Text: 1 Cor 11:17-22, Title: Not Just Any Meal, Date/Place: NRBC, 4/19/09, AM
A. Opening illustration: Speak about a wedding being the initiation of a marriage and anniversaries being the renewing, or possibly the renewing of vows…
B. Background to passage: Paul began in chapter 11 dealing with improper behavior in Christian worship. He first talked about proper attire for worship related to gender (I’ll let you search it out, although it is not what you think). Then he moves on to their conduct related to the Lord’s Supper. And as you can see our services today will be centered around this observance. Many take the Supper casually, or thoughtlessly, and religiously, or even not at all. But Paul indicates here that God is very serious about the Supper, and especially about its abuse by the church members. Exp terminology quickly.
C. Main thought: How do we prepare to take the supper?
A. Church Prerequisites
1. In v. 20, Paul says that they are not really eating the Supper. Explain the Lord’s Supper in broad strokes about coming together as a body to remember Christ, demonstrate our unity, and proclaim the gospel. Decry its importance as a “church ordinance.” And its importance that we do it right and think rightly about it. And it has only been in recent history when questions of who could take communion were not talked about in Baptist life. Let me give you three areas of consideration. 1) Belief. Usually no one in Baptist circles will offer that the Supper should be given to nonbelievers. At the very least, most of us are unified in saying that this is the Lord’s Supper, taken by His church, which is made up of His people. 2) Baptized. Baptist have historically universally required baptism to precede communion. 3) Membership. There have been differing opinions to whether or not one must be member of the church who is carrying out the Supper, or just a church of a like faith and practice to participate together. And since baptism and membership are so linked together in Baptist life, it is no surprise. Again the Supper is a church ordinance! 4) In good standing. This last one kind of sums up the previous two. To rightly observe the Supper, we would seek to be clean before the Lord, and in good standing with His church.

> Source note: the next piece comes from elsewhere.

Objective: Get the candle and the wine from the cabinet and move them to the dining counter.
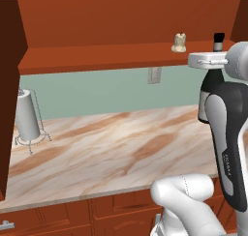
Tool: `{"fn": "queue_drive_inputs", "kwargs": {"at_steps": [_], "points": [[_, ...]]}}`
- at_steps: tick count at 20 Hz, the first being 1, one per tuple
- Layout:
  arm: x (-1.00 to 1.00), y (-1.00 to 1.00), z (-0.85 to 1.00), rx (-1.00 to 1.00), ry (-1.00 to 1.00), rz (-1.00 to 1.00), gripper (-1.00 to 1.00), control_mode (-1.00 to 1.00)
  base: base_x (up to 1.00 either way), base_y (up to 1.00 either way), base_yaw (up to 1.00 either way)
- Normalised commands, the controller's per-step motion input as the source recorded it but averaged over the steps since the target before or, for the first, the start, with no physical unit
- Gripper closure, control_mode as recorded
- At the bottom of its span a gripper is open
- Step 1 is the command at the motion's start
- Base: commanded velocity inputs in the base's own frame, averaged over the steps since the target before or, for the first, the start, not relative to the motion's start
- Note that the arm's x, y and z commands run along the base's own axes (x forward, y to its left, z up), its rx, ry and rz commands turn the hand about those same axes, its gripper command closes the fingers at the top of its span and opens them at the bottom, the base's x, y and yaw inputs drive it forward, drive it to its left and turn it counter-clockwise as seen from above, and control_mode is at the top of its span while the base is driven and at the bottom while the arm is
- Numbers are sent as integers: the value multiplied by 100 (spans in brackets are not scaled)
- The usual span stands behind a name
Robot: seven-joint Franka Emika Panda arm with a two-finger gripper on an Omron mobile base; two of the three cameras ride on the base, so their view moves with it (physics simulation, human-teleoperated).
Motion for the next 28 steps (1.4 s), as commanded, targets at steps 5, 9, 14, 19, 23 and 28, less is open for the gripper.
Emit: {"fn": "queue_drive_inputs", "kwargs": {"at_steps": [5, 9, 14, 19, 23, 28], "points": [[0, 0, 0, 0, 0, 0, 100, -100, 0, 0, 0], [0, 0, 0, 0, 0, 0, 100, -100, 0, 0, 0], [0, 0, 0, 0, 0, 0, 100, -100, 0, 0, 0], [0, 0, 0, 0, 0, 0, 100, -100, 0, 0, 0], [0, 0, 0, 0, 0, 0, 100, -100, 0, 0, 0], [0, 0, 0, 0, 0, 0, 100, 100, -1, 0, 0]]}}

2. Illustration: Jonathon Edwards’ firing after 23 years of pastoral ministry over open communion and the half-way covenant within the Congregational Church,
3. If you think that how we do the Supper is unimportant than you put yourself in disagreement with Paul, Jesus, and God. If you fail to take the Supper as a believer, or take it wrongly you are in sin. But you must be a believer. If you are here today, and are not born again, you are not welcome to partake with us. It is a continuation rite of the church, not of whoever is here today. If you are the family members of our church members, and you have never been born again, you cannot take with us. If you are children, who have not been saved, you cannot take with us. I am not comfortable excluding those unscripturally baptized, if they are truly born again. Nor am I comfortable excluding members of other churches of like faith and practice from the Lord’s table. If you are truly born again, you will want to walk in obedience, you will want to participate fully in the church, and you will remain in close communion with Christ. And although we are not the sin police, we trust that you will search your own heart as to your commitment to your Lord and to His church. We are going to REVIEW THE NRBC COVENANT.
B. Personal Prerequisites
1. The early church had what was known as “Love Feasts” where they would all gather and share a meal together, then receive the Lord’s Supper at the end. And what was happening in Corinth was doing more harm than good. Paul seems to imply that it would be better if they had not even come together. He tells them their practice negates, and even despising the church and the gospel that it is supposed to proclaim. The church is the manifestation of the body of Christ on earth, and to abuse her is to abuse Him. What was going on was that richer members of the church were eating the meal before the other “lower” classes of people got their, and getting drunk on top of it all. So that many were going without, and many were getting drunk. But the point was not so much, the excess, as the lack of love and unity. At the table of the Lord the church is supposed to proclaim and demonstrate the gospel in symbol! And Paul says that the consequences of such behavior will not only be a failure to proclaim, but the body will suffer if you don’t receive communion in unity and love! People are sick; they die, because they are not unified. So he pleads with them to examine themselves, judge themselves, or else God will purify them through whatever means necessary.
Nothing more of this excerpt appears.